**What this task involves:** If a line below contains the word "trace", count it; give only the total.

Data under study section start

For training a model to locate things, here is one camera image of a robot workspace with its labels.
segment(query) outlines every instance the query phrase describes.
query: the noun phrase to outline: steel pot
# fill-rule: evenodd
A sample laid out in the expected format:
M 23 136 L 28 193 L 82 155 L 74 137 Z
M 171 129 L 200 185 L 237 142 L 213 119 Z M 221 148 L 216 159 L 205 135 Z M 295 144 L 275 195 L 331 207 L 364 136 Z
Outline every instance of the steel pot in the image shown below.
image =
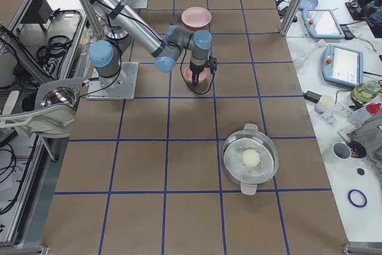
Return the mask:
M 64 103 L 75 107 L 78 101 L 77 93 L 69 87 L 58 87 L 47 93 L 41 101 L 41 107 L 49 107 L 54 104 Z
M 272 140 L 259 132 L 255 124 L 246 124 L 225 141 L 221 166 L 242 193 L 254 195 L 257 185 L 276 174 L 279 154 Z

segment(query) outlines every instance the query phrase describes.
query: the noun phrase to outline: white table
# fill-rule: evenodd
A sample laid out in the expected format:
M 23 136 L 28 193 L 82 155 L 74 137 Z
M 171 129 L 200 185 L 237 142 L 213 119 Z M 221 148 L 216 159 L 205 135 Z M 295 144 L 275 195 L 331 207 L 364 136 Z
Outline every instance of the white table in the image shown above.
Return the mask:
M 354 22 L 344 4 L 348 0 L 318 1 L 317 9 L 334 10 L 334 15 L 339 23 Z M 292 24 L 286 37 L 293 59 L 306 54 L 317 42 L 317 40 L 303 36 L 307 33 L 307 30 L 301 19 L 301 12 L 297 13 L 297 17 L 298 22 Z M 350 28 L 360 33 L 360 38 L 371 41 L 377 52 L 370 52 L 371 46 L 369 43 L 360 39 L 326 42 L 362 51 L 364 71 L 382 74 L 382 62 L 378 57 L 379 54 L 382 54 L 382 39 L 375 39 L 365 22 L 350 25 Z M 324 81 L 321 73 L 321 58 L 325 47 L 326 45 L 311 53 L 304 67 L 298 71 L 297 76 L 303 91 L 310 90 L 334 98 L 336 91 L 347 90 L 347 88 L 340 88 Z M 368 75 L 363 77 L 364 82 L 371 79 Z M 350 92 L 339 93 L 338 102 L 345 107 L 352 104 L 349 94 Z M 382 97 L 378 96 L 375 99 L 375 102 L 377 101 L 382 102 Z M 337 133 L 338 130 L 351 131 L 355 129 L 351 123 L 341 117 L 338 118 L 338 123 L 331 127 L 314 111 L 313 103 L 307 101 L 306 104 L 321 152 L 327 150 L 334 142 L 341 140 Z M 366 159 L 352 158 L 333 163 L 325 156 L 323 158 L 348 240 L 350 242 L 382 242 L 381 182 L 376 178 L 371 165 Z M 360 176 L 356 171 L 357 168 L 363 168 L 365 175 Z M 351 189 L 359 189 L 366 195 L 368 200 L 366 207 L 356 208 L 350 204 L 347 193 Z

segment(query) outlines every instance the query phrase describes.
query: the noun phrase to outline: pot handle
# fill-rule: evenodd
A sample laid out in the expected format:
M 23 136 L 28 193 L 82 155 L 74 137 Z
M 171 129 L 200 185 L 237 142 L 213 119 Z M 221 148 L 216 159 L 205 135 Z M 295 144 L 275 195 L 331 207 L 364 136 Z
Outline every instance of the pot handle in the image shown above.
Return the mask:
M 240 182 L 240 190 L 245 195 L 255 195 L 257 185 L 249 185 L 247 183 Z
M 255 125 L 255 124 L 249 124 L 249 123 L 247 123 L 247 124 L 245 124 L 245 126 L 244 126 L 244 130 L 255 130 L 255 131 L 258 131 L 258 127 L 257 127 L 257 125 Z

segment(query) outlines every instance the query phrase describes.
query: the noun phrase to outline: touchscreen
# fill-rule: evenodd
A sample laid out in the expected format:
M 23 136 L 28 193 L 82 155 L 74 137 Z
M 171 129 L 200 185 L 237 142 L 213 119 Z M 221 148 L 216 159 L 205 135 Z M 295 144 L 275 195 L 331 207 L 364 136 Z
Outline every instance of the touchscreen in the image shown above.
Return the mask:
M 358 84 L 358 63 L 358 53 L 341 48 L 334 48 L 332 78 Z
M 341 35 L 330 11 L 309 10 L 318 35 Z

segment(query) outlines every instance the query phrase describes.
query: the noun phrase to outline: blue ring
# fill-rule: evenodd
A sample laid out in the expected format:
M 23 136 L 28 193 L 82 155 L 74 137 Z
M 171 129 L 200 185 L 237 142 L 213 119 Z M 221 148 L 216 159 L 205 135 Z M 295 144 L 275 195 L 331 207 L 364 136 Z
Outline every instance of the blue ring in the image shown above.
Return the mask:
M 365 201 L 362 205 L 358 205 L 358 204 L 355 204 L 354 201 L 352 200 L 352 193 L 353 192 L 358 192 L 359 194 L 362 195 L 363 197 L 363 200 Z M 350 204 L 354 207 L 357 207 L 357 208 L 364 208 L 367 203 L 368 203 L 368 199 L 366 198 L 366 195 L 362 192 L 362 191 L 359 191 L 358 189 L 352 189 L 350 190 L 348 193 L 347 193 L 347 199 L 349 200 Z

Data under study section end
Data under study section start

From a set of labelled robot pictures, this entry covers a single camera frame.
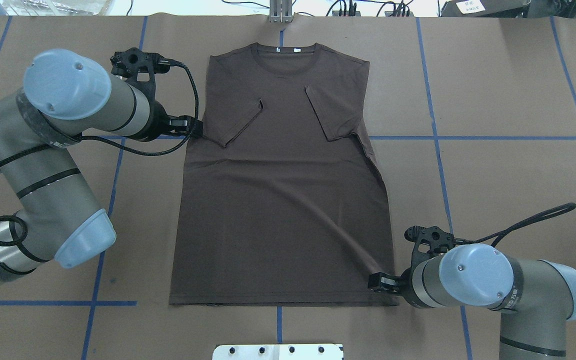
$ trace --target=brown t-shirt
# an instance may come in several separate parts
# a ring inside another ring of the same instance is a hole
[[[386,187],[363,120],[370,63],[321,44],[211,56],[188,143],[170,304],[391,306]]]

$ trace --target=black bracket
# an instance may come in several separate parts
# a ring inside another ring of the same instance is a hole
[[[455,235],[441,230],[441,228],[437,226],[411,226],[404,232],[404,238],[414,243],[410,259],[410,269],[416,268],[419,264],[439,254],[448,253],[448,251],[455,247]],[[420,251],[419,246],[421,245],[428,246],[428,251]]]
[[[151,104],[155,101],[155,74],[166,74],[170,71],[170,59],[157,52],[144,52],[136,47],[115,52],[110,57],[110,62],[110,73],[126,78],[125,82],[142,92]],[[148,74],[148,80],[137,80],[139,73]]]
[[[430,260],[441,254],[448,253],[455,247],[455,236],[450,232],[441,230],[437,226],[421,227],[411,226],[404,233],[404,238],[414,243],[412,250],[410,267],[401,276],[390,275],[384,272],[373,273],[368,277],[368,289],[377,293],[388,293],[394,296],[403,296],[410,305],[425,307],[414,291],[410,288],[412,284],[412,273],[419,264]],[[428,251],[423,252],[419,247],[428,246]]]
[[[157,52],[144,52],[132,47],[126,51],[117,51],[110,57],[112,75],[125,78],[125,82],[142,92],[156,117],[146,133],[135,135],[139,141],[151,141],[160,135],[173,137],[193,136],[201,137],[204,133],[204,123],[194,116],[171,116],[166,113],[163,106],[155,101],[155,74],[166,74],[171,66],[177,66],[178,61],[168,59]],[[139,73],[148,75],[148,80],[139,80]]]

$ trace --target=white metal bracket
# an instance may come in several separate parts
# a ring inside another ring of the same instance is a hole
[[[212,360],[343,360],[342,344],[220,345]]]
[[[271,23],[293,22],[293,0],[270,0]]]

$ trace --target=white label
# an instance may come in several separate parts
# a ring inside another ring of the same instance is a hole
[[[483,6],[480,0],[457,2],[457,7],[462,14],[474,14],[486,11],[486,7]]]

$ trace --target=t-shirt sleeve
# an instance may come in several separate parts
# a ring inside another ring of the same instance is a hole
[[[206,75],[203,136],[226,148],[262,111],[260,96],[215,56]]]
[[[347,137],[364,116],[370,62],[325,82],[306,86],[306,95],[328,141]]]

Data under study section end

**Task output:** 5